▶ [GOAL OF THE EXERCISE] Find each line of the material below in which the word "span" occurs, and return it.

▶ [DATA PROVIDED]
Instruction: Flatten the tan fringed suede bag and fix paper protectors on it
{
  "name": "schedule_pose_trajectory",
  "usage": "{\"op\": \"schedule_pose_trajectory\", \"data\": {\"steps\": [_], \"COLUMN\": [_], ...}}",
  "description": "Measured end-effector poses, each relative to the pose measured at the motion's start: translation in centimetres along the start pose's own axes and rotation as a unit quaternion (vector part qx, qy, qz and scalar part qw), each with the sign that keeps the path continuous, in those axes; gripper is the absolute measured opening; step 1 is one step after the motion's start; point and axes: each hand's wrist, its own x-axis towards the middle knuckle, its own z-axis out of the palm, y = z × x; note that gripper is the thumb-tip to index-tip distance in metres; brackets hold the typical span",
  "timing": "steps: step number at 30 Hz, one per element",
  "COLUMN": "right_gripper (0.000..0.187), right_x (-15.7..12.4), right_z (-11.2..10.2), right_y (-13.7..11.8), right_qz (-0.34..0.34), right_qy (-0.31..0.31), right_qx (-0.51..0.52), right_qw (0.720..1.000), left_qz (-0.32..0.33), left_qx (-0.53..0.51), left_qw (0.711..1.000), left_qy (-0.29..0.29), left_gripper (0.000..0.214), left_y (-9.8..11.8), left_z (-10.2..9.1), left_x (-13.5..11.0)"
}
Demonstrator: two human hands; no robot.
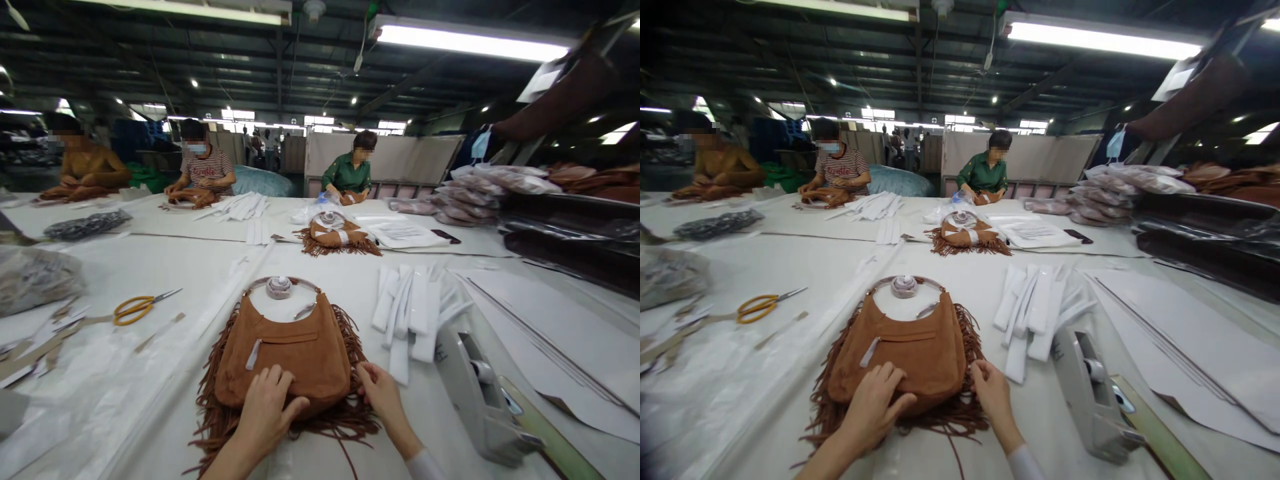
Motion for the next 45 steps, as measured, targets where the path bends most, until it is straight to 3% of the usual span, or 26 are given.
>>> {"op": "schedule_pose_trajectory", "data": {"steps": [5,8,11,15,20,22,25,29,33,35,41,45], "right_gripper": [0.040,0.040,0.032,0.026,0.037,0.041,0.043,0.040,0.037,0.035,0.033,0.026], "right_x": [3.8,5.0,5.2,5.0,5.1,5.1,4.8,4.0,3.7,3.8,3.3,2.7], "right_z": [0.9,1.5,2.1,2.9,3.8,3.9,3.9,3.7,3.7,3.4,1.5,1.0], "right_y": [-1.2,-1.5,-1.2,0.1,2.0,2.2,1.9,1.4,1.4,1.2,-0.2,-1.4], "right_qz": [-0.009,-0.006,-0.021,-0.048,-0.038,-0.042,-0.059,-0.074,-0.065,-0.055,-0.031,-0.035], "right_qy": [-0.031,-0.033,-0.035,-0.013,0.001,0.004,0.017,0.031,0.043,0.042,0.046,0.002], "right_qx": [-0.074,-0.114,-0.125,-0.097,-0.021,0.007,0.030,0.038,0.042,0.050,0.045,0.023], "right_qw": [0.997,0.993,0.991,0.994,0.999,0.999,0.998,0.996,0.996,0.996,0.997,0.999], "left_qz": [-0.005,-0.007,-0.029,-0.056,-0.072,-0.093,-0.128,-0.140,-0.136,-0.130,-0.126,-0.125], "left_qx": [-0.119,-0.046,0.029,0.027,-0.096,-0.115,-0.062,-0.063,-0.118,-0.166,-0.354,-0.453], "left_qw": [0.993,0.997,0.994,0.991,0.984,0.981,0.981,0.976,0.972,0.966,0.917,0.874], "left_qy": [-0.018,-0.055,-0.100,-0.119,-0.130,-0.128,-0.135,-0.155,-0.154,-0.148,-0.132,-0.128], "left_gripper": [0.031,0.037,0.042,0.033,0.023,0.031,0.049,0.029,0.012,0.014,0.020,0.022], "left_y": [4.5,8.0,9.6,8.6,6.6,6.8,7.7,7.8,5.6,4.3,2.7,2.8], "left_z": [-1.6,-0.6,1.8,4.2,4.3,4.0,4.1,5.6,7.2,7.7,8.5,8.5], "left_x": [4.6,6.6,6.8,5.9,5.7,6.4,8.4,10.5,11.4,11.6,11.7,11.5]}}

▶ [TASK ANSWER]
  "description": "Measured end-effector poses, each relative to the pose measured at the motion's start: translation in centimetres along the start pose's own axes and rotation as a unit quaternion (vector part qx, qy, qz and scalar part qw), each with the sign that keeps the path continuous, in those axes; gripper is the absolute measured opening; step 1 is one step after the motion's start; point and axes: each hand's wrist, its own x-axis towards the middle knuckle, its own z-axis out of the palm, y = z × x; note that gripper is the thumb-tip to index-tip distance in metres; brackets hold the typical span",
Motion for the next 45 steps, as measured, targets where the path bends most, until it is straight to 3% of the usual span, or 26 are given.

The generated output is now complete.